Deixei-me manipular, caí na esparrela do auto-engano, e me preparei para o grande momento. Eis que me telefonou uma certa Myriam Clark, da Globo. De bate-pronto, me pediu para contar casos engraçados que constassem do livro. Ora, a temática intercultural é divertida, isso é certo. Mas a obra era séria pois dizia respeito a uma lacuna – ainda hoje existente – no currículo de profissionais brasileiros na hora de lidar com culturas estrangeiras como russos, japoneses, indianos e turcos. Assim, em nome da pureza de minha criação, rebati o lado anedótico. Ela não gostou.  

Contudo, pensei: o que diabos tinha a falar com a moça se eu já conhecia o Jô da Tabacaria Ranieri e sabia que o papo rolaria de maravilha? Quem era ela para mediar uma relação de gordos bem-falantes?

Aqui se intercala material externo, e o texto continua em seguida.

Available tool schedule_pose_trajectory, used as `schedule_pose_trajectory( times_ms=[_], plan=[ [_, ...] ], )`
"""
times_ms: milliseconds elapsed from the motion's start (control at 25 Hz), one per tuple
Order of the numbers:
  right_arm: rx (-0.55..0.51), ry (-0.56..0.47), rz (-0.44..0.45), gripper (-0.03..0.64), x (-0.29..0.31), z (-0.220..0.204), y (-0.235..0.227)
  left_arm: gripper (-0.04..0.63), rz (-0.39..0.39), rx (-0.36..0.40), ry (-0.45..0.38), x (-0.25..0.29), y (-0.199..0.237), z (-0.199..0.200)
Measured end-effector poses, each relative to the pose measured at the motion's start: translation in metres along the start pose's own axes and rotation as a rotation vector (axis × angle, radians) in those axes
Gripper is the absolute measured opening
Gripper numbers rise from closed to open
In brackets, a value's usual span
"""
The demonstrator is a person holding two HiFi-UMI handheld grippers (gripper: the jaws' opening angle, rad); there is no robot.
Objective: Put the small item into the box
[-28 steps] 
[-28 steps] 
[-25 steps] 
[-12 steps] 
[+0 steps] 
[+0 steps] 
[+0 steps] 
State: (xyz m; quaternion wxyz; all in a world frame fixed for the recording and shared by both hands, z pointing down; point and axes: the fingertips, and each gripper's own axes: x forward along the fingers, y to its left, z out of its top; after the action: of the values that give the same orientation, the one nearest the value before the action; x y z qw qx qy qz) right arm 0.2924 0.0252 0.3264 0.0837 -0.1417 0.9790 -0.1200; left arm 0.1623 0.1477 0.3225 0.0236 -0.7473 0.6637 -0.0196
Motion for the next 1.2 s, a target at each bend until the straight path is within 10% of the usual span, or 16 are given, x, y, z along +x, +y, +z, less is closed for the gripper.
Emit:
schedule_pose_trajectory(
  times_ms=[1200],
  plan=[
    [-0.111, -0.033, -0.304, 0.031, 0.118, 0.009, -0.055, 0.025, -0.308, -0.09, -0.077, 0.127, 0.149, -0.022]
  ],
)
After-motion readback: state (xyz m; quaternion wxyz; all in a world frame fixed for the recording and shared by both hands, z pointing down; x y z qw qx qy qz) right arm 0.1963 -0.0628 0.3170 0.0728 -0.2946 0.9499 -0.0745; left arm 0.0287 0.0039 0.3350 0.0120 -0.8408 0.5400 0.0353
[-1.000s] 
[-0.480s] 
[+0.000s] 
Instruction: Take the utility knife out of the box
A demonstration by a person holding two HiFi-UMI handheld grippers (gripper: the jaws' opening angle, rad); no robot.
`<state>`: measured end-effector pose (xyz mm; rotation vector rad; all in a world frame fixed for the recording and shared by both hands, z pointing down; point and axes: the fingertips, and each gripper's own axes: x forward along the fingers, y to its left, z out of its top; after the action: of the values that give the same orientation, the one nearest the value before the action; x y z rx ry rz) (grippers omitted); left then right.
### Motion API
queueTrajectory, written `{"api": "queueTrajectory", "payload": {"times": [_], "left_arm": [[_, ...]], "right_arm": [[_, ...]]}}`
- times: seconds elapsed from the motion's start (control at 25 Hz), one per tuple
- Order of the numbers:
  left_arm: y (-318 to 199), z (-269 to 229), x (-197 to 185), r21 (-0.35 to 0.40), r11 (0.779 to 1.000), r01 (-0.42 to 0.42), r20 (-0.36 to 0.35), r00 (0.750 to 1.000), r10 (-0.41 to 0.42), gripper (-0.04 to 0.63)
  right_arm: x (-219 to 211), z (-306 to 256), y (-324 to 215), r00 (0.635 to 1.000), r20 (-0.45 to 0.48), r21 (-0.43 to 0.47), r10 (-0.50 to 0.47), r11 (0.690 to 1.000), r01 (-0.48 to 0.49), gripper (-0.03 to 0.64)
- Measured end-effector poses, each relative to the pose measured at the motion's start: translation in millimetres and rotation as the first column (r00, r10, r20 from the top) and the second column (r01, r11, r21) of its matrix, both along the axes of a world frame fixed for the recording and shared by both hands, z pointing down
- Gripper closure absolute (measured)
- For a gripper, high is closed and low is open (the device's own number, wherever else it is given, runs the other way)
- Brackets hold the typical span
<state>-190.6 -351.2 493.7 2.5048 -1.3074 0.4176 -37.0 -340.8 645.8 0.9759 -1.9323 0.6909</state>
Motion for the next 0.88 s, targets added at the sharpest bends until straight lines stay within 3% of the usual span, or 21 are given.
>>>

Ora, a mulher era simplesmente tudo. Era uma espécie de volante de contenção e sem a liberação dela, nada ia adiante. Não fiz questão de ser simpático – ó Brasil, esse é o pecado dos pecados – e, por me recusar a ser folclórico, fui vetado. Pois bem, naquela noite, quem ocupou por dois blocos inteiros o lugar que eu dera como meu foi Miele. Convenhamos, ele estava ótimo: contou a história dos cachorros que só permitiam que ele entrasse em casa com dois uísques no hálito, sob pena de estranhá-lo. E a do cara que tangeu caranguejos pela rua como uma manada para justificar um atraso à esposa, já que tinha saído para comprar siris para uma caldeirada e encontrara amigos com quem ficara a bebericar. 

Mas foi graças àquele revés – e à falta de traquejo de Myriam, carente de tato de explicar que a entrevista prévia era de praxe – que fui vender meu livro junto ao público. Drenei dois anos de economias naquela brincadeira, mas percorri universidades Brasil afora para desencalhar o estoque. Quanto a Miele, é óbvio que fez muito mais bonito do que eu poderia ter feito. E terminei guardando uma lembrança boa daquele veto algoz. Foi por essa via que minha vida tomou outro rumo, apesar da dor de cabeça para pagar a dívida que contraí por ter calculado mal o passo. Mas não sou de queixas. Lembro da expressão de Miele quando lhe contei a historieta. Ele riu com gosto, e se saiu com um solidário: “A vida é assim mesmo, companheiro. Não há revés sem bônus”, arrematou. Só mesmo o da morte, grande e saudoso Miele.